Çok uzatmayacağız. Bu halkın temsilinin kendisi yapabilmesi için, kendi kararını kendisi vermesi için, doğrudan demokratik bir sistemi hayata geçirmek için Kürdistan’ın özgür dağlarında özgürlük uğruna mücadele eden Gabar ismindeki bir yoldaşımız Gabar’da aynı Dersim’deki gibi katliamlar yapmak isteyen bir faşizan düşmana karşı tüm duyargalarını şahlandırarak meydana kendini atmadan önce söylediği sözler;
“BUGÜN ÖZGÜRLÜK GÜNÜDÜR, O YÜZDEN ÖZGÜRLÜKLE DANS EDECEĞİZ” oluyor.

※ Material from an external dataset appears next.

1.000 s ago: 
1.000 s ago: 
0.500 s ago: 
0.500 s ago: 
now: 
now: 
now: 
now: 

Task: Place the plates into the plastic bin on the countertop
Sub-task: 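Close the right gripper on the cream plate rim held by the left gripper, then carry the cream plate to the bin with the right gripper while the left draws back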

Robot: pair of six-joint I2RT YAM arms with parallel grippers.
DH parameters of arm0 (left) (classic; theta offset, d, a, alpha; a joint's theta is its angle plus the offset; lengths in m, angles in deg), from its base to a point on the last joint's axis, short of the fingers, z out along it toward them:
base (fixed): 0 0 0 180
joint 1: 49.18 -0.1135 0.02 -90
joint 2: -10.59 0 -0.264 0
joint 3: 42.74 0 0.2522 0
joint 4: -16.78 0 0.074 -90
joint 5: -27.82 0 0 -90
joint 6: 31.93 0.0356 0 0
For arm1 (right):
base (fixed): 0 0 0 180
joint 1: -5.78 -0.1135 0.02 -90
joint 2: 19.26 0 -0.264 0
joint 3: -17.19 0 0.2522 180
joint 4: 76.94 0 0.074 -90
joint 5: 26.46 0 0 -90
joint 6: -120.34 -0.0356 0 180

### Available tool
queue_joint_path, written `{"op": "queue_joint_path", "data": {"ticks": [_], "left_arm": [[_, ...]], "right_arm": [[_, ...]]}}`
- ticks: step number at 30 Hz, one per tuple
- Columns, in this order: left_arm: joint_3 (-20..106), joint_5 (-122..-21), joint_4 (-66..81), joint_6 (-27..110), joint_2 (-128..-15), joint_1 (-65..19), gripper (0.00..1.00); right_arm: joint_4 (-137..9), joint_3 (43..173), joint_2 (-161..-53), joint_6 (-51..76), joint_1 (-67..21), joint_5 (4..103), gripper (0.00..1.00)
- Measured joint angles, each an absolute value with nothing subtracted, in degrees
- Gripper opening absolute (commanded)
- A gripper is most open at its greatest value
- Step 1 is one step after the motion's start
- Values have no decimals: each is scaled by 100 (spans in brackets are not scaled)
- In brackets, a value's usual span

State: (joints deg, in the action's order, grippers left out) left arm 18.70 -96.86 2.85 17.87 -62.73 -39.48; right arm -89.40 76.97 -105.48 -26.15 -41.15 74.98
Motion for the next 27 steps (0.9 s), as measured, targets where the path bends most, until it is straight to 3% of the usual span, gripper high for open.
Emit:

Evet, özgürlük günlerini yaşıyoruz. Ve biz o yüzden özgürlükle dans ediyoruz. Biz Dersimlerin, Paluların, Zilanların, Ağrıların, Kulpların, güzel genç Kürt kızı Rındaxanların başına gelenlerin bir daha güzel genç Kürt kızlarının başına gelmemesi için özgürlük dağlarında özgürlük için dans ediyoruz. Ermenilerin, Yunanların başına gelenlerin halkımızın başına gelmemesi için dans ediyoruz.
Ve şunu hemen belirtelim: Faşist salyalı zihniyetler hiç sevinmesinler. Özgürlük dağlarında özgürlük için savaşan yürekler oldukça artık geçmişin katliamlarını yapamayacaklar. Yeter ki özgürlük dağlarında özgürlük uğruna yola çıkmış olanların yanında olunsun, yeter ki onlara bağlı kalınsın ve yeter ki özgürlük günüdür diyerek özgürlük için mücadele edilsin.
“Onur”suzluğu yaşayanlar buna inanmıyorlarsa bizatihi kendileri dağlara gelebilirler. Buna yürekleri yetmiyorsa yanlarına odundan yapılı “Kılıç”larını da alsınlar.